Pour recruter les personnes chargées de transporter les bagages, les organisateurs utiliseraient notamment les réseaux sociaux. Les annonces peuvent prendre l’apparence d’offres d’emploi classiques, avec une présentation suffisamment professionnelle pour ne pas éveiller immédiatement les soupçons.
L’une des méthodes rapportées consiste à présenter l’activité comme de l’achat et de la revente de smartphones. Le profil recherché est décrit avec des qualités ordinaires : personne sérieuse, ponctuelle et digne de confiance.
Le candidat se voit ensuite proposer un déplacement à l’étranger dont les principaux frais seraient assumés par ceux qui organisent le voyage. Du temps libre peut également être prévu afin que le séjour ressemble réellement à des vacances.
Le service demandé en retour paraît relativement limité : revenir avec une valise contenant prétendument des appareils électroniques ou d’autres marchandises.
Cette présentation permettrait de diminuer la méfiance des candidats. Le voyageur peut avoir l’impression de rendre simplement un service logistique en échange d’un séjour financé, sans imaginer qu’il pourrait devenir le maillon d’un trafic international.
Selon Me Sarah Georgette, avocate spécialisée dans la cybercriminalité interrogée par RTL, les personnes derrière ces dispositifs chercheraient particulièrement à atteindre des jeunes susceptibles d’être attirés par une opportunité financière ou un voyage inaccessible autrement.
Les techniques employées deviennent également plus sophistiquées. Des outils utilisant l’intelligence artificielle peuvent servir à produire des contenus plus convaincants, qu’il s’agisse des textes, des visuels ou de la présentation générale d’une prétendue entreprise.

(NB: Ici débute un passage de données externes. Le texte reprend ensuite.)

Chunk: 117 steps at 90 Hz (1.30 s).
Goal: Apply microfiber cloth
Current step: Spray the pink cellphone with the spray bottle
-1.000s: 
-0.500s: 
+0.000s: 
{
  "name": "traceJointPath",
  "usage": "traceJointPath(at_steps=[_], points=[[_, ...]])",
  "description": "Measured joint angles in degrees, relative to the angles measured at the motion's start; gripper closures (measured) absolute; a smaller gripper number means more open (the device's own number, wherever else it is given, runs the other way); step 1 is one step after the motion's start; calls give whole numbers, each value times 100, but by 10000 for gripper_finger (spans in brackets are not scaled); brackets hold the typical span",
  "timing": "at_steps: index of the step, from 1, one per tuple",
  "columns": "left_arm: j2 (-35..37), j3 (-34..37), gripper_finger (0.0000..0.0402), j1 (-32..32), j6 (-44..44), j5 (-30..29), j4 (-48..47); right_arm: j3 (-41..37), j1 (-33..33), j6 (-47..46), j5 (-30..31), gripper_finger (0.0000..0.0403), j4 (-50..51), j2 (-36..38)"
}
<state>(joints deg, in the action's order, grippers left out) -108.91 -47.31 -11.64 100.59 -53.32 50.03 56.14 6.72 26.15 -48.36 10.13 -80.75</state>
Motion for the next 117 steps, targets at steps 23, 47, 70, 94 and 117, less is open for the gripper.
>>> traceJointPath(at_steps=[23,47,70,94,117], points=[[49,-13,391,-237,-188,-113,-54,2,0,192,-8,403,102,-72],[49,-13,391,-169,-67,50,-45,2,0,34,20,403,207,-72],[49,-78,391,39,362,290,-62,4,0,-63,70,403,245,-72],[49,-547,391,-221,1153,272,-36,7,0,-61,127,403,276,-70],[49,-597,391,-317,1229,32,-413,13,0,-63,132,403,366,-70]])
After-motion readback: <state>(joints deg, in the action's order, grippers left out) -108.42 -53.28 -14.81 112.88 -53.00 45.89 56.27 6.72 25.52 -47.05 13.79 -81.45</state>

L’objectif consiste à donner suffisamment de crédibilité à l’offre pour que la personne recrutée ne remette pas immédiatement en question les conditions exceptionnellement avantageuses proposées.
Une découverte à l’aéroport aux conséquences judiciaires considérables

Le piège prend toute son ampleur lorsque le bagage est contrôlé. À ce moment-là, le voyageur est physiquement en possession d’une valise contenant une quantité parfois très importante de stupéfiants, indépendamment de ce qui lui avait été affirmé auparavant.